All of these questions are being asked in a polite manner. Even if the doctor were to argue with me, I'm simply going to rephrase the question multiple times to get the jury to recognize that the doctor is being evasive and simply does not wish to answer my particular question.
Each attorney has their own style of questioning. Some are aggressive. Some are pleasant. Some combine both qualities. There are even some attorneys who don't know when to stop questioning a witness. There's a phrase that we hear when an attorney continues to question a witness beyond the point he should stop. The phrase is “You are beating a dead horse.”
It means you have made your point and now need to move onto something else.

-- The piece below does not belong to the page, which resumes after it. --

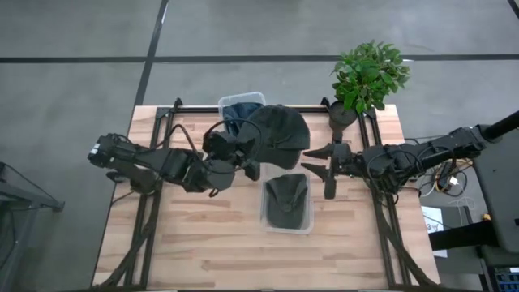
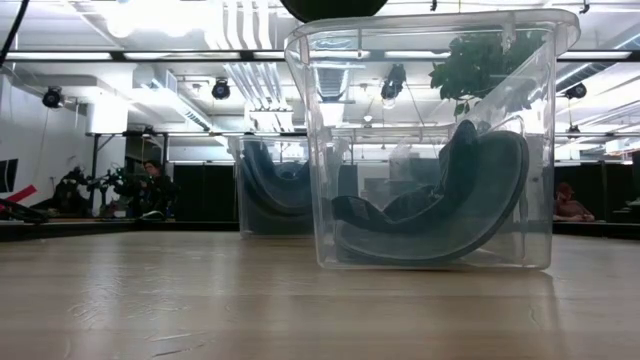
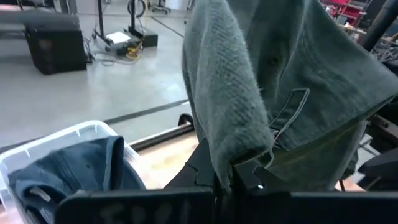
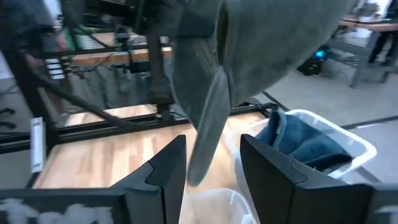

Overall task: Pick & Place hat
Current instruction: Put the black cap into the bottom transparent bin

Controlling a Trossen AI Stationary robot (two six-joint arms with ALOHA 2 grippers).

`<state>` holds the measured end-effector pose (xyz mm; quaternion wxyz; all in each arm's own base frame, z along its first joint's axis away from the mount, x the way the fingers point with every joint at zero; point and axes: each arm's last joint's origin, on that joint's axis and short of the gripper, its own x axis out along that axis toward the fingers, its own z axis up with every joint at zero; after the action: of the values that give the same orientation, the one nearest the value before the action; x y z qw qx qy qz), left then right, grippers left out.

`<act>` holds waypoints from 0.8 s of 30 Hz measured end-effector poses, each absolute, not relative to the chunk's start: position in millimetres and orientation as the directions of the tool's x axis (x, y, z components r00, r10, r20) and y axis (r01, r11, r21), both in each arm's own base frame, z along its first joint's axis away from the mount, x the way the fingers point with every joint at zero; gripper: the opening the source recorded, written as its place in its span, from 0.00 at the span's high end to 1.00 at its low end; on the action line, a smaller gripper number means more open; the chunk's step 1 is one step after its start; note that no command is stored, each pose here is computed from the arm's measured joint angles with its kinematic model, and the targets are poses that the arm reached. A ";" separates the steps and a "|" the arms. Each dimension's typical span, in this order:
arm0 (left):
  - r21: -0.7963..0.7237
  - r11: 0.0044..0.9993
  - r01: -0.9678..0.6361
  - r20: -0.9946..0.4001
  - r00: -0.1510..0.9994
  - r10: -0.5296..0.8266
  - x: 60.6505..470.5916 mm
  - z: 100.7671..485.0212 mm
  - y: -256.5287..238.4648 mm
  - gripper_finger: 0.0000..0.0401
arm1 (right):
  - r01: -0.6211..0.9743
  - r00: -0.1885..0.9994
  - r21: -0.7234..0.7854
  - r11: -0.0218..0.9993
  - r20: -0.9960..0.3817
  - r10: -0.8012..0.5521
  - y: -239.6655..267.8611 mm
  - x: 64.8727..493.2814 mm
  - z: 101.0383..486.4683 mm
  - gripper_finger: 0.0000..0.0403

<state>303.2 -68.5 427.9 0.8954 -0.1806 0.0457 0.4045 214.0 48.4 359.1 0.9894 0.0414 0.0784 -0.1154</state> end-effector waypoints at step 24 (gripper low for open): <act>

As a trial attorney with more than 25 years of experience, I will tell you that cross examination is the most exciting part of any trial. It's the most contentious. It's the most dramatic. It's an opportunity where you can try and show that the witness is a liar. You can try and show that the witness is biased or prejudiced.
If you conduct cross examination successfully, you can sit down knowing that you poked many holes in the defense's arguments and maybe even gotten that witness to support and bolster your own case.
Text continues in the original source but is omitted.